Vio pinched the bridge of his nose. "That's a generalization, not a specification."

"But if you can generalize, then-"

"Can we maybe stow this conversation until after we beat up Vaati?" Green interrupted. "Like, I appreciate the lack of actual confrontation this time, but somehow you two manage to find the worst times to argue."

Ocarina and Mask, meanwhile, were glumly inspecting the triple-tornado and bemoaning their own lack of weather-manipulation skills.

"Look at this thing, it's textbook," Mask complained. "I could barely even get one tornado stabilized! He's got three stacked in each other and I'm not even sure he paused between doing that and setting off that lightning strike over there!"

"I'm still working on rotation," Ocarina muttered.

"A lightning strike, though!" Mask repeated, scandalized.

"Er... is that impressive?" Dusk asked hesitantly.

"Extremely," Mask grumbled.

"And you can complain about it later, please," Gen interrupted. "Lore, you good to go?"

"I'm always good to go," Lore answered. "Bringing Wind into the timestop right about... now."

Suddenly, Wind was in motion again, and in the split second between him registering what was happening and actually doing something about it, he accidentally whacked an unaware Sketch in the face with his baton.

"Oh my Din, I am so sorry," Wind sputtered, while Sketch rubbed at his nose and let out a few pain-filled curses. "What are you – how did you get here?" He glanced around, did a double take, and continued, "How did all of you even get here?"

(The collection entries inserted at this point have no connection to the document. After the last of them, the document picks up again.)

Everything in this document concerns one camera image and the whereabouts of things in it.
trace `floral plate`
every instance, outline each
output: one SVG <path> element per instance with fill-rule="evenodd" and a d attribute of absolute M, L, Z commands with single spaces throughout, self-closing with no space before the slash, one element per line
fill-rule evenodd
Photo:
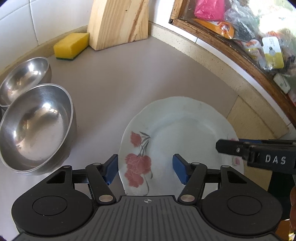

Lore wordlessly held up his Harp, still strumming away.

"...How long have you been doing that?"

"My fingers are beginning to lose feeling," Lore informed him cheerfully.

"...Ah."

"We have a plan," Dusk interceded. "Basically, please keep doing exactly what you've been doing, but shout out your chord progression as you go so we can provide backup harmonies."

Wind blinked, clearly parsing that through in his head for a few moments. Then he said, "Wait, am I not the only one with an effective mastery in weather manipulation? Why didn't you guys say so?"

"Oh, no, you're definitely the only one," Mask informed him, irritably. "And trust me, Ocarina and I would like to have some Words about that. But most of us are only just musically inclined enough to follow your lead and lend a little extra oomph."

Wind smacked his head. "Why didn't I think of that...?"

"No worries, that's why we're here too," Lore declared. "Now, please explain exactly what you're doing and exactly what you expect us to be doing."

"Okay then," Wind said, getting down to business. "Right now I was in the middle of an ascending E-flat-F-G triad, and planning to use that to either launch a G-scale arpeggio or to climb back down the triad depending on whether Vaati countered with a vortex or a hailstorm. Then I was going to counter with a high-C trill, and then after that we were probably going to change keys again and possibly tempo too. I've been forcing it to stay at around 85 or so, but Vaati's really been pushing for 120, so I might have to throw in a B-sharp chord to counter that." He scowled, and continued, "Past that it's hard to say. I mean, I'm good, but so is Vaati. It's more just he and I reacting to each other than anything else right now, so just be prepared for me shouting sudden instructions and chord progressions at you. Any questions?"

"Yes," Steam said. "Define arpeggio."

Wind grimaced. "I would, but I really don't think we've got the time..."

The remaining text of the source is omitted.